## Exercise directions
Begin at the line containing "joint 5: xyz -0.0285" in the data below and go on through the line containing "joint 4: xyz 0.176", repeating each line exactly; include both ends and no other line.

------ Provided material

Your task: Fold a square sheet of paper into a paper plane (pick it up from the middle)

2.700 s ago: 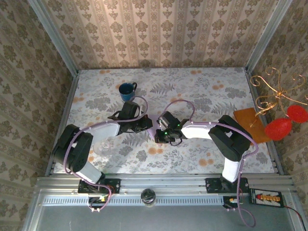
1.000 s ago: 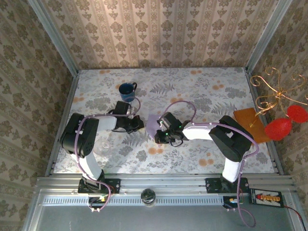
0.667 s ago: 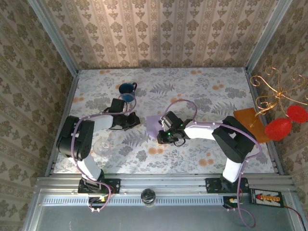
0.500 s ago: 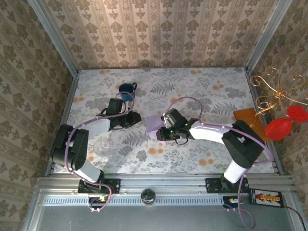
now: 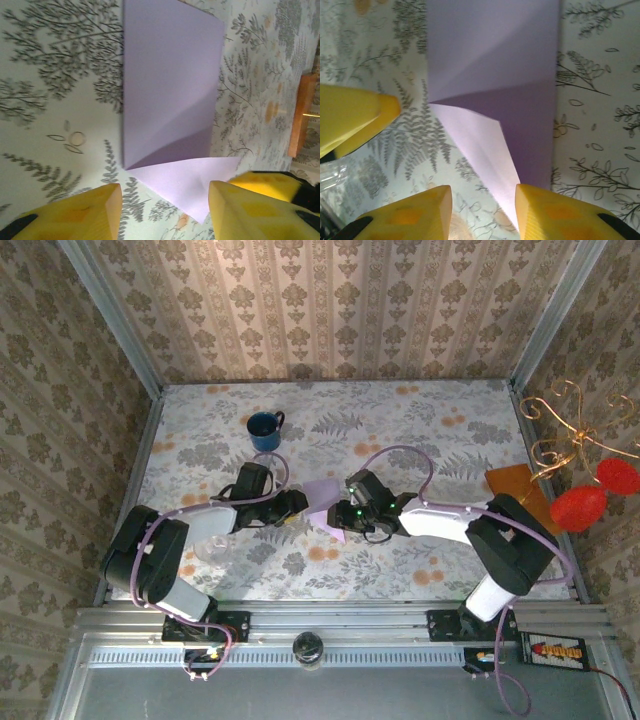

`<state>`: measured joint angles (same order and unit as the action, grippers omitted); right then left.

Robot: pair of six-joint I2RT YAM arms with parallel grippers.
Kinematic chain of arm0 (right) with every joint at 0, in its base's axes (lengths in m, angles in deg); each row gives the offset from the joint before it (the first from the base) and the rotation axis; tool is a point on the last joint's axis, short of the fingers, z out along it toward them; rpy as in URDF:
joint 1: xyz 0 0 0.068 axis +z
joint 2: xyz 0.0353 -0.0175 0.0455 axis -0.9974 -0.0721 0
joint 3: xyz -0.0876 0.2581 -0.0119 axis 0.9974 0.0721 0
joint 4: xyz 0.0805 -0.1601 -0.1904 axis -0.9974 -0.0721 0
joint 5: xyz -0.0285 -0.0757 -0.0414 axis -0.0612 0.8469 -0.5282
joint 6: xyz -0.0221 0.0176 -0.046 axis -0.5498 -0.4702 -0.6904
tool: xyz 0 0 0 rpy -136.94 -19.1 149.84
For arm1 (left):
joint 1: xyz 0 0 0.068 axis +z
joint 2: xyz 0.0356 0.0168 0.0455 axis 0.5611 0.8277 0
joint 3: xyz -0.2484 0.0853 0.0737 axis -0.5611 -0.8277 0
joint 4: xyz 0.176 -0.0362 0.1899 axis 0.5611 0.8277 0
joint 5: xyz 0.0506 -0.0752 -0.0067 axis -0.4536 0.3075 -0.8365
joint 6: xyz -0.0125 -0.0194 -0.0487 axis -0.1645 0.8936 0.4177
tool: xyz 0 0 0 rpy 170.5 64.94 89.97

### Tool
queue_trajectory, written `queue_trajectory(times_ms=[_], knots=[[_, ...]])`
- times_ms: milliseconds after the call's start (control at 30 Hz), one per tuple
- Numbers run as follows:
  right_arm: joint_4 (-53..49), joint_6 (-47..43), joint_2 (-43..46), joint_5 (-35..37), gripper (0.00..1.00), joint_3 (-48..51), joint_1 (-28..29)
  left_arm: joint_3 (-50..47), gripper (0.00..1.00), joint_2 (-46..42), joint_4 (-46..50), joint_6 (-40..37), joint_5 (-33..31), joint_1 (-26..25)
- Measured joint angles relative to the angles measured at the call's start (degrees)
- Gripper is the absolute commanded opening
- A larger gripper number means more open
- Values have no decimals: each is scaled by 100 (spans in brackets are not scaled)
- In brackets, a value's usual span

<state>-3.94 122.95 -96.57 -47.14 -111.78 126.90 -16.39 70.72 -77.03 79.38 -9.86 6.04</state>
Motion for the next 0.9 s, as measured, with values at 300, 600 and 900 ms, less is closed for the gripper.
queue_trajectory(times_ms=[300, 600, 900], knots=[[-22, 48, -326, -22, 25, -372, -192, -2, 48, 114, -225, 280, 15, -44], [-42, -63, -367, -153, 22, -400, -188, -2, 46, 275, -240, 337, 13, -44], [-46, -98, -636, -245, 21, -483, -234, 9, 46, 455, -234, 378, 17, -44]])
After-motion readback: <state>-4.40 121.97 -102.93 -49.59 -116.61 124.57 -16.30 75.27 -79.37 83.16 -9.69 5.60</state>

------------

## Answer to this exercise
joint 5: xyz -0.0285 -0.0757 -0.0414 axis -0.0612 0.8469 -0.5282
joint 6: xyz -0.0221 0.0176 -0.046 axis -0.5498 -0.4702 -0.6904
tool: xyz 0 0 0 rpy -136.94 -19.1 149.84
For arm1 (left):
joint 1: xyz 0 0 0.068 axis +z
joint 2: xyz 0.0356 0.0168 0.0455 axis 0.5611 0.8277 0
joint 3: xyz -0.2484 0.0853 0.0737 axis -0.5611 -0.8277 0
joint 4: xyz 0.176 -0.0362 0.1899 axis 0.5611 0.8277 0

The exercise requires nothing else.